You can not really stop stupid people. However many companies cripple their networks through so called "Security" measures. What do you do when you lock down everything to be accessed through a few servers and you experience a major network outage? Your time to resolution is crippled by having to use ancient back doors "Serial Access" to get back into these devices. Now you're losing customers on top of losing money, especially when it comes to compute clouds where you're literally billing by the hour. Even more so for long distance providers, cellular companies, and VOIP communications providers.
I am curious how the press of one key managed to wipe out the cloud, the load balancers, and the routers at the same time. Either they're using some program to manage their switching network which is the only key thing that could take it all out, or the idiot had the command queued up.
More likely some idiot introduced a cisco switch into their VTP domain and it had a higher revision number queued up and it overwrote their entire LAN environment. Simply fixed by requiring a password that way you can really nail an idiot that does it, and secondly bite the admin bullet and run vtp transparent mode.
There's no one command that's going to bring it all down, it's going to be a series of actions that result from a lack of proper network management, and lack of proper tested redundancy. Redundancy does not exist in the same physical facility, redundancy exists in a separate facility nowhere associated with anything that runs the backed up facility. Pull the plug on data center A, your customers should not notice a thing is amiss.
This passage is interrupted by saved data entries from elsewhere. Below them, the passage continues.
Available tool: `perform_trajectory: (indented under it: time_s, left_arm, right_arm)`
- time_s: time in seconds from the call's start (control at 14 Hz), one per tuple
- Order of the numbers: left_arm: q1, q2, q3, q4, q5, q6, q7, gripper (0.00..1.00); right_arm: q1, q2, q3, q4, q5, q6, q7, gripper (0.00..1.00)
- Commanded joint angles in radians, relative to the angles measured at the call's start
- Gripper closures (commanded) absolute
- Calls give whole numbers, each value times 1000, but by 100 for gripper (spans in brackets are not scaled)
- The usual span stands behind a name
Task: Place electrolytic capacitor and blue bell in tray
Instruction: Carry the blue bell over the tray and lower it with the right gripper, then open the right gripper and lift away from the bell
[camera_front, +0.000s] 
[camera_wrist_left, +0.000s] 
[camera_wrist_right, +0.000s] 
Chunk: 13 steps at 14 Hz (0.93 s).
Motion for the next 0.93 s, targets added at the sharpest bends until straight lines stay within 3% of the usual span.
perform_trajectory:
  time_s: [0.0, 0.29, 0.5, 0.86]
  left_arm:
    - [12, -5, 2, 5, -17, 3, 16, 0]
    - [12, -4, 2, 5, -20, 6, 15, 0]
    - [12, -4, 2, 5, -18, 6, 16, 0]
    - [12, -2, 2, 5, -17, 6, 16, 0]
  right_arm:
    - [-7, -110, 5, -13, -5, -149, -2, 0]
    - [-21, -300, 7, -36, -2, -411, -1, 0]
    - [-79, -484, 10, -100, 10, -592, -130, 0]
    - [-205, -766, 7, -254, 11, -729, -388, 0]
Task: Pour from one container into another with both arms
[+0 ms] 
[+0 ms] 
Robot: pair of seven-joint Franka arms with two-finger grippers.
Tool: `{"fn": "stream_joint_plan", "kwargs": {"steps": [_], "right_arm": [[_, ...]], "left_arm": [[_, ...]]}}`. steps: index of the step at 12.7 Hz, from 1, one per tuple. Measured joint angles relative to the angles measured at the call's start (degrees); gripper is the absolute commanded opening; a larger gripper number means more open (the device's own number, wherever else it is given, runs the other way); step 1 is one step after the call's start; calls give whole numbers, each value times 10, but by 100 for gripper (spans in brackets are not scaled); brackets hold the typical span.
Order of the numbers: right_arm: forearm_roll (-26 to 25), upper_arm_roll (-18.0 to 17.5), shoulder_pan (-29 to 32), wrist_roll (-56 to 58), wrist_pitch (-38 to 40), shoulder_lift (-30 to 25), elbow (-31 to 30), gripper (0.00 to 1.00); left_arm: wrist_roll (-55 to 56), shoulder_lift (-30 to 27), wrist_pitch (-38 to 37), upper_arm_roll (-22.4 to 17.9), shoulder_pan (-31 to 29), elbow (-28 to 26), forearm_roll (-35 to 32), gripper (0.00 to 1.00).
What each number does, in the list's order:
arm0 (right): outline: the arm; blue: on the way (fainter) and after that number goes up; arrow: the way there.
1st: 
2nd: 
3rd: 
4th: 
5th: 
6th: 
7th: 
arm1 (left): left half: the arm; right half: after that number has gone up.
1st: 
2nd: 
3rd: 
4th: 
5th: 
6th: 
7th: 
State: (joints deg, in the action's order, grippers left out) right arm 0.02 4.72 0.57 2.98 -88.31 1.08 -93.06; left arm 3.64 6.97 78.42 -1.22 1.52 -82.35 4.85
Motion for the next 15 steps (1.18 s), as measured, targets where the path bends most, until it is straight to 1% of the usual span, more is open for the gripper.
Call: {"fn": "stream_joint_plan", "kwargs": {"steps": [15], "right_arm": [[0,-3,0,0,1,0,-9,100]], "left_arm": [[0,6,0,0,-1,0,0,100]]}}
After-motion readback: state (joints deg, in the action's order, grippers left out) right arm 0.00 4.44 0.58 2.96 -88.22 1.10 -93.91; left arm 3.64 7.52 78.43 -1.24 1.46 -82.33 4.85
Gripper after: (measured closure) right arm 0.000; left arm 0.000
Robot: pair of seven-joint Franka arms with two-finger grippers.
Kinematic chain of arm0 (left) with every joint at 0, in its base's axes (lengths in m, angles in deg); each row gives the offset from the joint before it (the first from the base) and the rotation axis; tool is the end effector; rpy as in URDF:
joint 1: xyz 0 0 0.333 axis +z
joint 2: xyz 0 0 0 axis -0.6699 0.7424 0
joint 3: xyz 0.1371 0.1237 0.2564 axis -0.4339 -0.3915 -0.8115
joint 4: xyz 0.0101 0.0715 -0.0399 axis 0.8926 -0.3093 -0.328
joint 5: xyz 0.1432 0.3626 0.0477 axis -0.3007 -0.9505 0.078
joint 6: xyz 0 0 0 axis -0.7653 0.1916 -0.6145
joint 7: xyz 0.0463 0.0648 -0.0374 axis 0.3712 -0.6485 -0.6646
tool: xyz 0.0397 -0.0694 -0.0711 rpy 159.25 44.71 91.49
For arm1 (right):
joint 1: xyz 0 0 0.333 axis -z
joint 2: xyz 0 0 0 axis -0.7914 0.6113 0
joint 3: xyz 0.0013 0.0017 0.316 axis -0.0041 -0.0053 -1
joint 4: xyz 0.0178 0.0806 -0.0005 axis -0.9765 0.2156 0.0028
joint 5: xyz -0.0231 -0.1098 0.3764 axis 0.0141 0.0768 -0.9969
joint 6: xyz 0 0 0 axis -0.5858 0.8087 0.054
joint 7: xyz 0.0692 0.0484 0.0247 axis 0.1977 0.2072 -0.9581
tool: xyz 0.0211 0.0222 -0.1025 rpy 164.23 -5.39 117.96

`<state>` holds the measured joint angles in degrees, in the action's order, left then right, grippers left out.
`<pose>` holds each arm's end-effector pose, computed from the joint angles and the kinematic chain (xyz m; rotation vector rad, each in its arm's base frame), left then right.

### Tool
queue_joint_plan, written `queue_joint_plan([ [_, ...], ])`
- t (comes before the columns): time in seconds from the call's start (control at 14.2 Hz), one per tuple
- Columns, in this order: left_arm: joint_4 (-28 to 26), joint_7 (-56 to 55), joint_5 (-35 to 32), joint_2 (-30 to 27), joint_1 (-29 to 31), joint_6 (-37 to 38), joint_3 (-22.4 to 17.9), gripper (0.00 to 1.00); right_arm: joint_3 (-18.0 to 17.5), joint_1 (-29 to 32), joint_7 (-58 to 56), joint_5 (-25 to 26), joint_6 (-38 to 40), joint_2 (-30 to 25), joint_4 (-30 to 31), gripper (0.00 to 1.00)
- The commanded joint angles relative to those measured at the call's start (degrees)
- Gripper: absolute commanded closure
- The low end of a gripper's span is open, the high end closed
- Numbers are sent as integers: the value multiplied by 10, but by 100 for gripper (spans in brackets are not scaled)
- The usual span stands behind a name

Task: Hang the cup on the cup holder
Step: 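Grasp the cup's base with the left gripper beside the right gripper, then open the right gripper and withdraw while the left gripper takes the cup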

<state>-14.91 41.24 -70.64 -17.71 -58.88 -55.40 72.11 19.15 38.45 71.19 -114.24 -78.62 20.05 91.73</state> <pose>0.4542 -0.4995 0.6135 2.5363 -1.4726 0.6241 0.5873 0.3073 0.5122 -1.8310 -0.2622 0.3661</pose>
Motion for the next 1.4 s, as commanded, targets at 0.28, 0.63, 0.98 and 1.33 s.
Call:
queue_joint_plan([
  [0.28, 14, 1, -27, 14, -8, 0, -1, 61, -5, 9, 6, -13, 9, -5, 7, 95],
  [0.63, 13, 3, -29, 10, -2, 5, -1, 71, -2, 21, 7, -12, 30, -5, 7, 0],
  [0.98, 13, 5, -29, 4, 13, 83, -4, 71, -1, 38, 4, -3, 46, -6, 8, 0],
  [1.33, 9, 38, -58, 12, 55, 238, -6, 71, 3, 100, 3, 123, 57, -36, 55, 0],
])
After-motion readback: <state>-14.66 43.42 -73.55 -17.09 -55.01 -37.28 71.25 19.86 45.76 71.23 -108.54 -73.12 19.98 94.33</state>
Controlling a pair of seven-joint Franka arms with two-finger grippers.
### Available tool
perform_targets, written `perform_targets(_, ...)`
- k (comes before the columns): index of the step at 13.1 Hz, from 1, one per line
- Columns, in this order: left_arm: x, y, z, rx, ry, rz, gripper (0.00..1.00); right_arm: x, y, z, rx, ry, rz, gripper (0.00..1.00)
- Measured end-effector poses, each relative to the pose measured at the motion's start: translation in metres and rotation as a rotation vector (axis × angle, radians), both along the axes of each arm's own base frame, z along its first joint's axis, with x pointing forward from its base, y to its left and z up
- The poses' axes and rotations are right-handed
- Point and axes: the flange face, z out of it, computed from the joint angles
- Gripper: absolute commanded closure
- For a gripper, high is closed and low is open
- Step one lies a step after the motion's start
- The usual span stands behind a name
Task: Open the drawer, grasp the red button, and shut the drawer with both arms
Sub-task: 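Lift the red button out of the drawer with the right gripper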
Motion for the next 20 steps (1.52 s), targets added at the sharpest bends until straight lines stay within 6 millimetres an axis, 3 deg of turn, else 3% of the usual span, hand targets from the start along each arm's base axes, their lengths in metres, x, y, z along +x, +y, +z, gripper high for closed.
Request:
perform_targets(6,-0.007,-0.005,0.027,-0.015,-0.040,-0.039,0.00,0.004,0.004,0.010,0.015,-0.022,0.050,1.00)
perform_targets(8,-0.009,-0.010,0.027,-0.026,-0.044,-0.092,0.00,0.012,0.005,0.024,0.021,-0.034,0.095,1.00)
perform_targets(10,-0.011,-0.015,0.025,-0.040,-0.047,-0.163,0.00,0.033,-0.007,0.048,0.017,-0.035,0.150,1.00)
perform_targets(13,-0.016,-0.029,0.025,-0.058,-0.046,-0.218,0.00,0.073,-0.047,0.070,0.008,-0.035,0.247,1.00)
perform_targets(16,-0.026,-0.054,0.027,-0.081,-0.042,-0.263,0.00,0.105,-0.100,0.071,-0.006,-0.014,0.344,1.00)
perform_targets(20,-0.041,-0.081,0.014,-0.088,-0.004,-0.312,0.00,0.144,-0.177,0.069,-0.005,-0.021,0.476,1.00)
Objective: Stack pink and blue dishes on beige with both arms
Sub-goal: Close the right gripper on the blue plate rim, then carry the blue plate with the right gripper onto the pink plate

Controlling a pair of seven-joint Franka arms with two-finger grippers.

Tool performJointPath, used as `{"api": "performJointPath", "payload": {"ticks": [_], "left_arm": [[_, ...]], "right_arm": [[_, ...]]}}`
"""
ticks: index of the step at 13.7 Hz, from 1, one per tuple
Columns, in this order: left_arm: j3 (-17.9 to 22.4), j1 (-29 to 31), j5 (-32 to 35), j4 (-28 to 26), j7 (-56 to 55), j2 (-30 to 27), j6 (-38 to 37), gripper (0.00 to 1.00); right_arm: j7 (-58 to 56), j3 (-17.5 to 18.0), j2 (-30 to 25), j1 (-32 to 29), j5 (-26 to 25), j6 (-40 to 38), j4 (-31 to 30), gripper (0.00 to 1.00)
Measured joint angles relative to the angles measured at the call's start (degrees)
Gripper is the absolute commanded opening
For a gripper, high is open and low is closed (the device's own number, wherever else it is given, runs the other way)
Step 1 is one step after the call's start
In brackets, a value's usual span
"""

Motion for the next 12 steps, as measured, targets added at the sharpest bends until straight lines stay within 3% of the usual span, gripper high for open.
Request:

If you can do that, then you have proper redundancy.
I believe the other problem is that were working on a 30+ year old protocol stack, and it's starting to show it's limitations. TCP/IP is great, but there needs to be some better upper layer changes that allow client replication to work as well. So if the App loses it's connection to server A, it seamlessly uses server B without so much as a hiccup. Something like keyed content where you can accept replies from two different sources, but the app can use the data as it comes in from each, much like bittorrent, but on a real time level. It requires twice the resources to handle an app, but if redundancy is king this type of system would be king and prevent some of the large outages we have seen in the past.